Modern atmospheric oxygen levels average around 0.21 atm, but when multicellular life was evolving, levels of around 0.10 atm would have been the norm — too low for most multicellular organisms. "Daily fluctuations in oxygen would have made it very difficult for animals other than simple creatures like sponges to exist," explains Jim Gehling, a palaeontologist at the South Australian Museum in Adelaide.
Gingras and his colleagues propose that the mats had a key role in helping early animals to get the oxygen they needed. "We think that animals used the small but highly oxygenated zones as oases," says Murray.

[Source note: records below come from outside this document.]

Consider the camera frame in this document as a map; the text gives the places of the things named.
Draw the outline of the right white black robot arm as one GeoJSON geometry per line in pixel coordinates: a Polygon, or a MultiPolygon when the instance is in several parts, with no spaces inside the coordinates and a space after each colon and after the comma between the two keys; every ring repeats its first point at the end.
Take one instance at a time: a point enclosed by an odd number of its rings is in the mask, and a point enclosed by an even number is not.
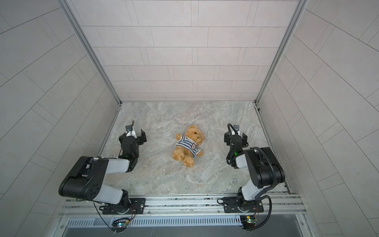
{"type": "Polygon", "coordinates": [[[263,199],[263,194],[285,181],[284,170],[269,147],[248,146],[247,135],[227,132],[224,142],[230,147],[227,164],[234,169],[247,168],[250,179],[238,190],[235,203],[242,212],[255,208],[263,199]]]}

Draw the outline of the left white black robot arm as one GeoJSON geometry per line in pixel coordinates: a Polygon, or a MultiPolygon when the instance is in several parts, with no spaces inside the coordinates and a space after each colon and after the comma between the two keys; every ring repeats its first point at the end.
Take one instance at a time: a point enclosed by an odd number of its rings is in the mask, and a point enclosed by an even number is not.
{"type": "Polygon", "coordinates": [[[142,211],[134,206],[127,190],[116,189],[104,184],[106,174],[127,173],[133,171],[139,158],[139,146],[147,142],[146,133],[141,130],[137,136],[132,125],[119,137],[121,155],[118,158],[82,156],[75,163],[59,186],[62,197],[75,198],[103,203],[103,214],[125,214],[129,211],[142,211]]]}

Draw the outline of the brown teddy bear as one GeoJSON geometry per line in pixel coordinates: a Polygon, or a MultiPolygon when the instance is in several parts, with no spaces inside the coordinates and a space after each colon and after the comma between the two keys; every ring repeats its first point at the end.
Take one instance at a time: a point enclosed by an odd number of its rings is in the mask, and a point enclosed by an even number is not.
{"type": "Polygon", "coordinates": [[[202,131],[196,125],[192,125],[184,135],[177,133],[175,139],[177,143],[172,152],[172,159],[182,162],[185,167],[194,167],[194,158],[204,155],[204,152],[199,148],[205,139],[202,131]]]}

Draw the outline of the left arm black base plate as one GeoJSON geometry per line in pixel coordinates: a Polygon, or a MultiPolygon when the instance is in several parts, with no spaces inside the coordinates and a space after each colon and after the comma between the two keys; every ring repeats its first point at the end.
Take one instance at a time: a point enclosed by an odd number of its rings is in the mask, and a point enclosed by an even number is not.
{"type": "Polygon", "coordinates": [[[125,215],[125,214],[143,214],[145,208],[145,198],[129,198],[121,200],[119,204],[106,203],[99,207],[104,215],[125,215]]]}

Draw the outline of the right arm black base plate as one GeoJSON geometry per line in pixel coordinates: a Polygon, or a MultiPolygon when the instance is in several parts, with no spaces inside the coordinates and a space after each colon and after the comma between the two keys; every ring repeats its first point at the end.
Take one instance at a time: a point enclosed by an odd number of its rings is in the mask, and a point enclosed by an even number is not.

But even this idea has its challenges. Night time oxygen levels would have been too low and large animals might have had difficulty accessing the oxygen in the narrow mats. Perhaps, Gingras hypothesizes, evolution solved these problems with “mat-hugging behaviours.”

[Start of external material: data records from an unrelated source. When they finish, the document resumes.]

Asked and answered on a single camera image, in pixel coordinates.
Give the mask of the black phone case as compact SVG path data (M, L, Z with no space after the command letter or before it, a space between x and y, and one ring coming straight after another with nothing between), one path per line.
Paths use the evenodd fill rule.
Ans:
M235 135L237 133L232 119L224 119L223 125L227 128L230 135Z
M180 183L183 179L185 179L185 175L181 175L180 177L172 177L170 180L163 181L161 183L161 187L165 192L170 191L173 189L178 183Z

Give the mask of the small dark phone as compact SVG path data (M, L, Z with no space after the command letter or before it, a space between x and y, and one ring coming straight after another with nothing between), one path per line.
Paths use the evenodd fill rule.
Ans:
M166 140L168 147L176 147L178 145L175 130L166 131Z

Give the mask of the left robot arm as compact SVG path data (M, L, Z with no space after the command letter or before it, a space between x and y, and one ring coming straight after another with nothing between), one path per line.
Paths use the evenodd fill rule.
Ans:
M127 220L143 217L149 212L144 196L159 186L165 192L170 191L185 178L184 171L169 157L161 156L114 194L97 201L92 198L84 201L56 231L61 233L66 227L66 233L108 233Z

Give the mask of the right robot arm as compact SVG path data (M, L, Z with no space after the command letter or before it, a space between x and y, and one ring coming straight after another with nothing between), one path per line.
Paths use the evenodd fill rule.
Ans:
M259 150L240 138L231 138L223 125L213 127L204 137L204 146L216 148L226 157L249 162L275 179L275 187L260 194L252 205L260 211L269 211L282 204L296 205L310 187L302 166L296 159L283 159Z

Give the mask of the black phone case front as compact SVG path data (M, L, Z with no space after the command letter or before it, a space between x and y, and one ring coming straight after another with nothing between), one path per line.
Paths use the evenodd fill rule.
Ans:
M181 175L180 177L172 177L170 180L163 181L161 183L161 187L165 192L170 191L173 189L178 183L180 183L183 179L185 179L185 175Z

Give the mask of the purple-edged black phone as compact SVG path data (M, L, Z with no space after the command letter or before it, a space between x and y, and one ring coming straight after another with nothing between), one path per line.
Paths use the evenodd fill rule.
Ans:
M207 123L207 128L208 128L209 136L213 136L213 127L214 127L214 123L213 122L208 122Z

This sort of unfounded speculation is typical in evolutionary theory. It brings a creative, story-telling, element into science, where unlikely scenarios with little empirical support are routinely set forth as though they are genuine scientific explanations.
And, as in this example, these just-so stories often entail substantial serendipity. In this case, the evolution of multicellular animals is made possible by the earlier evolution of particular microbial mats and special mat-hugging behaviors.
Evolution must have first produced the needed lagoons, photosynthetic bacteria, and mat structures to set the stage. Then came multicellularity that just happened to have nearby mats available. Even with all this, however, problems remained. Evolution luckily just happened to produce the much-needed mat-hugging behavior. It was sheer luck (remember, evolution has no brains), but when that behavior happened to arise, it must have been wildly successful.
This, then, is science in the hands of evolutionists—a vehicle for story-telling. Religion drives science, and it matters.